Dr. Ben Kendall (Zach Galifianakis) is an FBI agent who supervises a Homeland Security course to train animals as spies. His best performers are three ‘genetically engineered’ guinea pigs: team leader Darwin (voiced by Sam Rockwell); martial arts ‘Latina mama,’ Juarez (voiced by Penelope Cruz); and hip-hop weapons expert, Blaster (voiced by Tracy Morgan), along with a blind-but-brainy computer-whiz mole called Speckles (voiced by Nicolas Cage) and Mooch, the voiceless fly.

When Ben’s G-man boss, Kip Killian (Will Arnett), scuttles the covert program, the tiny, elite super agents escape from a pet shop, where they pick up backup via a tubby guinea porker, Hurley (voiced by Jon Favreau), and a goofy, seed-hoarding hamster, Bucky (voiced by Steve Buscemi), and elude two aggressively imaginative children (Piper Mackenzie Harris, Tyler Patrick Jones), to embark on a mission to infiltrate the home of a diabolical weapons-dealer-turned-electronic appliance magnate, Saber (Bill Nighy), who has a secret plan to employ a computer virus (“Operation Clusterstorm”) to achieve global domination, Megatron-style.
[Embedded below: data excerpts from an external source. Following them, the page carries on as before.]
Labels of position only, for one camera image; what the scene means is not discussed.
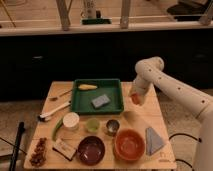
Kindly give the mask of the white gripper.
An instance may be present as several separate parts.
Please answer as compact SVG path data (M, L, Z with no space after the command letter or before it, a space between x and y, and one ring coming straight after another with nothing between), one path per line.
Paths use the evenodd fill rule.
M131 85L131 89L129 91L129 97L131 98L132 94L138 94L141 100L141 104L143 105L146 99L146 94L149 91L150 82L146 81L145 79L137 76Z

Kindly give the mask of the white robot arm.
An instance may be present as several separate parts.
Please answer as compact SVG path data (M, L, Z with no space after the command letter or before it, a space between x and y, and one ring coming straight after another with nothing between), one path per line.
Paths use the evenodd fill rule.
M169 98L177 101L201 123L193 170L213 171L213 96L195 89L163 73L164 61L160 57L140 60L135 65L136 78L129 96L136 105L142 105L151 84Z

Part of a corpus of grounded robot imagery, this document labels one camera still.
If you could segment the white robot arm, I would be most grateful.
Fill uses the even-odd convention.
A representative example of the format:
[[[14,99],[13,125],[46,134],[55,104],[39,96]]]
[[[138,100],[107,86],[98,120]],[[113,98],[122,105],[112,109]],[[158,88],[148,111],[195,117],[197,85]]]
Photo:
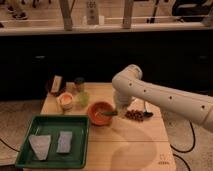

With experienced visual effects artist Hoyt H. Yeatman Jr. at the helm, there’s plenty of loud, fast-paced chase sequences, utilizing the photorealistic CGI, amplified by 3-D technology, despite the surprisingly generic script churned out by Marianne and Cormac Wibberley, who did so much better penning “National Treasure” and “The Shaggy Dog” remake.

There’s some predictably dangerous business with a Doberman – but what’s with this furry ‘rodent’ fascination, featured in “The Tale of Despereaux,” “Beverly Hills Chihuahua,” “Bedtime Stories” and “Bolt”? It’s a shame that none of them even come close to Disney’s Mickey and Minnie, who never resorted to poop jokes and farting to elicit laughs. On the Granger Movie Gauge of 1 to 10, “G-Force” is a flashy, high-octane, frenetic 5, or as Darwin yells, “Yippie ki-yay, coffeemaker!”